First, he dissents from the view of Judge Murtagh that such matters be left to a person’s conscience by noting that it is “because moral problems are so publicly important that they must be ongoingly decided by the whole public.” What shall we say of the convictions of political radicals, atheists, economic reactionaries, or philosophical skeptics? Since these are matters that touch the heart of the existing order shall they too be decided by the public as a whole? Shall not every matter of conviction and expression be determined by the public as a whole—which shall thereby be constituted as a national Star Chamber to eliminate whatever individual belief does not meet its conception of the public good? The First Amendment is infinitely wiser than Mr. Goodman on this point, for it recognizes that no social policy can ultimately further the public good if it grants to the public the authority to control the convictions of human beings.

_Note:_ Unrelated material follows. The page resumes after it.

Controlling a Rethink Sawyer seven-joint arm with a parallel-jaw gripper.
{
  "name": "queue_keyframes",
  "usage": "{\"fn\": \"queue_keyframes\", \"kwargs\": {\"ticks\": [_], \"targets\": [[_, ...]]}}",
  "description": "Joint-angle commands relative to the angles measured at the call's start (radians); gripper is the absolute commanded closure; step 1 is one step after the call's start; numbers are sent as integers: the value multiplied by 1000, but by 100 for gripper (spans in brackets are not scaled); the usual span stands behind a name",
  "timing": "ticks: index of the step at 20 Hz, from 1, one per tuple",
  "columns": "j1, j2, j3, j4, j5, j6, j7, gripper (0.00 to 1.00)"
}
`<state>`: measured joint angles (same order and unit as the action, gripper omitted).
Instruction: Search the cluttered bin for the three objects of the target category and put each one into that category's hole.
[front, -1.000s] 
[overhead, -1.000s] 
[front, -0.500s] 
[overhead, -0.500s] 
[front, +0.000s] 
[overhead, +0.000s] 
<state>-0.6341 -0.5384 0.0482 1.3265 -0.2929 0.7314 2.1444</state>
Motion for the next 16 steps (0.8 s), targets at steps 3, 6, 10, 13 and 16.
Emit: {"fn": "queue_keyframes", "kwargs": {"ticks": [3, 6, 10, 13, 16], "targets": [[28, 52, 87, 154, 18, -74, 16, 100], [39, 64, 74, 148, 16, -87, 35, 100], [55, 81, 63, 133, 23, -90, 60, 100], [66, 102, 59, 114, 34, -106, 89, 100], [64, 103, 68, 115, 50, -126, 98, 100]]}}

Second, Mr. Goodman suggests that the courts recognize the stirring of sexual desire and “somehow strengthen[ed] the requirement of a provable social or human utility.” The effect of such a suggestion is to reverse all the laborious work of the courts in regard to the notion of clear and present danger—a doctrine which holds that the burden of proof is on the opponent of freedom. Mr. Goodman’s doctrine holds not that freedom is privileged, as the defendant in a capital crime is privileged until proved guilty, but that each instance of expression touching upon public concern is to be justified by its social utility. It is difficult to conceive of a more reactionary view in regard to free conviction. Who is to decide if a view is useful? By what criterion? Will deciding on the usefulness of a view require deciding on its truth? How is this to be decided? Why must a view be proved useful to be held at all? Aren’t individuals freely entitled to their own confusions so long as they do not prevent others from holding convictions of their own? One feels again the hand of the social engineer—concerned to determine the public morality, but insufficiently appreciative of the prior requirement of self-determination.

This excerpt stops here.